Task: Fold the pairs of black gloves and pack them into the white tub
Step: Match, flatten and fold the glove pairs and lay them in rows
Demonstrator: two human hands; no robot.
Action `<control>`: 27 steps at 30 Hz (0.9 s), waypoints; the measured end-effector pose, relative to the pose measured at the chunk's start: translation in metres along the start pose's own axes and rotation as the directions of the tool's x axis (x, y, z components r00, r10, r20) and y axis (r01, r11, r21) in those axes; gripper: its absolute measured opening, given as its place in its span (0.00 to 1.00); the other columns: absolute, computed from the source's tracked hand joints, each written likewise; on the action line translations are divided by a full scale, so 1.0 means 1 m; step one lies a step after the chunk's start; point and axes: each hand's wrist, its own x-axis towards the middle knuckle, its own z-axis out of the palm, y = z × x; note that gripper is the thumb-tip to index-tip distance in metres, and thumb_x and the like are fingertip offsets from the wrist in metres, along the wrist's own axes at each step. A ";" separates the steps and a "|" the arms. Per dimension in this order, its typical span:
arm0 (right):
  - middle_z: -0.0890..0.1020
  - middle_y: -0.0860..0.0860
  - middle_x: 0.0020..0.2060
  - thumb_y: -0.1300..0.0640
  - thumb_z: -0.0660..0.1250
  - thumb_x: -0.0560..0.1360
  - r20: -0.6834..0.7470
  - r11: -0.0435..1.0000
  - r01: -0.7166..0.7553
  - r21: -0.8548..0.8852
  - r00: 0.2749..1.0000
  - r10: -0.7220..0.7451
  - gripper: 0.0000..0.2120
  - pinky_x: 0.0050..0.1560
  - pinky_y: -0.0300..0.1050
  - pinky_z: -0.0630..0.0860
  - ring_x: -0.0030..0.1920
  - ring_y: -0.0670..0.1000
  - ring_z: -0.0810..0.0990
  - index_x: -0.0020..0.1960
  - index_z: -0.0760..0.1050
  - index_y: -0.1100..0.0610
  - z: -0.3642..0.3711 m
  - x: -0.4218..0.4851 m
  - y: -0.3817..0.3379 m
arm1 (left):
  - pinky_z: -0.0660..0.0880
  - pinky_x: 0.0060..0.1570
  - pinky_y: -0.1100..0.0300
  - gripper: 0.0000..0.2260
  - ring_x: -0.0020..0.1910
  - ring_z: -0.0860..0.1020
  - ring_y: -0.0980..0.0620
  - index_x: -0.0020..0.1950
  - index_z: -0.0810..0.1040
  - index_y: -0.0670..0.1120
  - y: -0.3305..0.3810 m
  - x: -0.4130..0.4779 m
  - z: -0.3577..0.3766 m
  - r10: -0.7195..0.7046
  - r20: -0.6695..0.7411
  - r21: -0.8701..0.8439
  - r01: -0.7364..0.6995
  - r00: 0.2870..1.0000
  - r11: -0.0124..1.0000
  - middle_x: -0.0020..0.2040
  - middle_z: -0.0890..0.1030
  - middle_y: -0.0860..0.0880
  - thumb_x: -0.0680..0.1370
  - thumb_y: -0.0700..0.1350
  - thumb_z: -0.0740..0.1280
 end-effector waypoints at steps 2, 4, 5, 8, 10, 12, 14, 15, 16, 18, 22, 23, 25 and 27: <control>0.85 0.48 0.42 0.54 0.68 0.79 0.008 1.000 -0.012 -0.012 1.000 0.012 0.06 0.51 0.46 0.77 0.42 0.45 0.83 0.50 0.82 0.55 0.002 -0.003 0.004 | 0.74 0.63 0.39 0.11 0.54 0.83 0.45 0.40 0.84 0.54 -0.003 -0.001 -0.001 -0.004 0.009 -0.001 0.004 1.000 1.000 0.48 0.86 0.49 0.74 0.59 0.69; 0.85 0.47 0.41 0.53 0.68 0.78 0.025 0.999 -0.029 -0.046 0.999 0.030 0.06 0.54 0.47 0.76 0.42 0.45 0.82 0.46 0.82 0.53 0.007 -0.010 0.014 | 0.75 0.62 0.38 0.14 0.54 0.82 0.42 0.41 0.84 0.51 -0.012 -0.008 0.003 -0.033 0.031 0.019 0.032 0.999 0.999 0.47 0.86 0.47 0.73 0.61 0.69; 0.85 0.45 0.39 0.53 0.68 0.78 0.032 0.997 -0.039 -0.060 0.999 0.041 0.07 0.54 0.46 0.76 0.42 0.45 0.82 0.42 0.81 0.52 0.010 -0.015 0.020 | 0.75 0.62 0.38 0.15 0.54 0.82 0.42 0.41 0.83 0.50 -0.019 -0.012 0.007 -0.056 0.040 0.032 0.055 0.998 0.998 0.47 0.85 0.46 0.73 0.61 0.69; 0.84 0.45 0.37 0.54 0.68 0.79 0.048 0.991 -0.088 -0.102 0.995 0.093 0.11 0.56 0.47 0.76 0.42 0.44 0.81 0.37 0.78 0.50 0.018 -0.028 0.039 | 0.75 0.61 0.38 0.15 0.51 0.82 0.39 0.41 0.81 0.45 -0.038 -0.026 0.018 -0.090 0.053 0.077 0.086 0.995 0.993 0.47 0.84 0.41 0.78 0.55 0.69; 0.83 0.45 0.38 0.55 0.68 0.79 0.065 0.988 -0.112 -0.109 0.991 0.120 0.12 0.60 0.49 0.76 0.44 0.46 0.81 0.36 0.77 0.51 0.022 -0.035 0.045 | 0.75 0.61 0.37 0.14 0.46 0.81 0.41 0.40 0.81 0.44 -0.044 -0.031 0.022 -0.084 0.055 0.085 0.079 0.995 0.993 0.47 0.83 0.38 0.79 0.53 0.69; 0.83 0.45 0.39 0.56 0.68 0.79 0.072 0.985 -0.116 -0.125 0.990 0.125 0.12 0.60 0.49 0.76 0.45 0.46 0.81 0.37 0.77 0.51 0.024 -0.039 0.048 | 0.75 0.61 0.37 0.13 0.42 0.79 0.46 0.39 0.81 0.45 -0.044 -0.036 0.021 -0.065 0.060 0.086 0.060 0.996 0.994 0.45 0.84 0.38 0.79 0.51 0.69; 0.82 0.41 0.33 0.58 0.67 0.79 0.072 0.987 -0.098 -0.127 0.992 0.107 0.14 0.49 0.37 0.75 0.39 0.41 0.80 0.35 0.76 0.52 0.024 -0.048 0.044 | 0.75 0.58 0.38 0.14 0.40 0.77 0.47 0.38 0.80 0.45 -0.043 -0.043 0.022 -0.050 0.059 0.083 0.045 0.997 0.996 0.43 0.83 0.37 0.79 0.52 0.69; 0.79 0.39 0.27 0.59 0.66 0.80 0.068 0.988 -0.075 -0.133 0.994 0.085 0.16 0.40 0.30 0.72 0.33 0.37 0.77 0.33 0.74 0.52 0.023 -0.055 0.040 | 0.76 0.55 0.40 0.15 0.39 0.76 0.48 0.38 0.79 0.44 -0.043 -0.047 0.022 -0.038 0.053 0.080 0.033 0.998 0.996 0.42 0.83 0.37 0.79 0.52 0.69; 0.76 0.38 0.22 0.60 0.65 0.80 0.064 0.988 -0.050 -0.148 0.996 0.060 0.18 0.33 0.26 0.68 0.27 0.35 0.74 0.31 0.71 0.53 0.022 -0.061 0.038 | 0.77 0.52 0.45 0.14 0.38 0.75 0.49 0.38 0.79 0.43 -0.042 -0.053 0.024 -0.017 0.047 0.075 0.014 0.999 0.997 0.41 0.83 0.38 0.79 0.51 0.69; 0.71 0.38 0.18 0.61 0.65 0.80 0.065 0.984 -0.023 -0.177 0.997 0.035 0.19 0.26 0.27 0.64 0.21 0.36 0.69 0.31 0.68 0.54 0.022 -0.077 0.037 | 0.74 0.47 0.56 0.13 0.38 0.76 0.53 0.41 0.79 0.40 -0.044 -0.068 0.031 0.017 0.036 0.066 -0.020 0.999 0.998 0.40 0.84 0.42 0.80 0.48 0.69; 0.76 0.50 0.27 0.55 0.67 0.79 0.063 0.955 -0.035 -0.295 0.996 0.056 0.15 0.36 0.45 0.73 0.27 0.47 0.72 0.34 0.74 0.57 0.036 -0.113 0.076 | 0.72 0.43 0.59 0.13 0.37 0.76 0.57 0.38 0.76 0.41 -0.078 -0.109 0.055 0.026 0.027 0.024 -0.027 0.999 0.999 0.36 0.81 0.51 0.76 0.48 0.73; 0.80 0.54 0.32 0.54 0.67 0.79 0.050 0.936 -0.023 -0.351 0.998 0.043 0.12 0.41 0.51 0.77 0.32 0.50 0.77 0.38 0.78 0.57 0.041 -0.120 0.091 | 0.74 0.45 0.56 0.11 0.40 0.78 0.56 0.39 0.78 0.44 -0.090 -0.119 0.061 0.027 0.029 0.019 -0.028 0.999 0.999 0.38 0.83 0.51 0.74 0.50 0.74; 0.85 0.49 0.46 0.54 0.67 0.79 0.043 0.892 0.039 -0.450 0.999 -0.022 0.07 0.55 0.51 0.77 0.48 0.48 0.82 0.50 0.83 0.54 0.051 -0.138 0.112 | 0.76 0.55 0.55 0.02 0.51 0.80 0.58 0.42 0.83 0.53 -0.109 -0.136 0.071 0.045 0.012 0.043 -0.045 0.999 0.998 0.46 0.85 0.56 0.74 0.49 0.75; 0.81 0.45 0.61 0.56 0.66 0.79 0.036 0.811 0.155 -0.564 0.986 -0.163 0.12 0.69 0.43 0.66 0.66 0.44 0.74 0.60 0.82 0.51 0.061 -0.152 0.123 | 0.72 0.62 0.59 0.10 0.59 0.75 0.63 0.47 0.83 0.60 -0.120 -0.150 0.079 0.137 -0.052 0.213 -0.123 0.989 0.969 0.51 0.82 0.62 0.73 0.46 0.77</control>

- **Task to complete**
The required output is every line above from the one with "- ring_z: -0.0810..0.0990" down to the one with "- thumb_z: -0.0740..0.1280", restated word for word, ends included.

- **Output below**
  - ring_z: -0.0810..0.0990
  - index_x: -0.0020..0.1960
  - index_z: -0.0760..0.1050
  - index_y: -0.1100..0.0610
  - z: -0.3642..0.3711 m
  - x: -0.4218..0.4851 m
  - y: -0.3817..0.3379 m
arm1 (left):
  - pinky_z: -0.0660..0.0880
  - pinky_x: 0.0060..0.1570
  - pinky_y: -0.1100..0.0300
  - gripper: 0.0000..0.2260
  - ring_x: -0.0020..0.1910
  - ring_z: -0.0860..0.1020
  - ring_y: -0.0980..0.0620
  - index_x: -0.0020..0.1950
  - index_z: -0.0810..0.1040
  - index_y: -0.0670..0.1120
  - y: -0.3305..0.3810 m
  - x: -0.4130..0.4779 m
  - z: -0.3577..0.3766 m
  - r10: -0.7195..0.7046
  - r20: -0.6695..0.7411
  - r21: -0.8701..0.8439
  - r01: -0.7364..0.6995
  - r00: 0.2870..1.0000
  - r11: -0.0124..1.0000
  - middle_x: -0.0020..0.2040
  - middle_z: -0.0890..0.1030
  - middle_y: -0.0860..0.0880
  - thumb_x: -0.0680..0.1370
  - thumb_y: -0.0700..0.1350
  - thumb_z: -0.0740..0.1280

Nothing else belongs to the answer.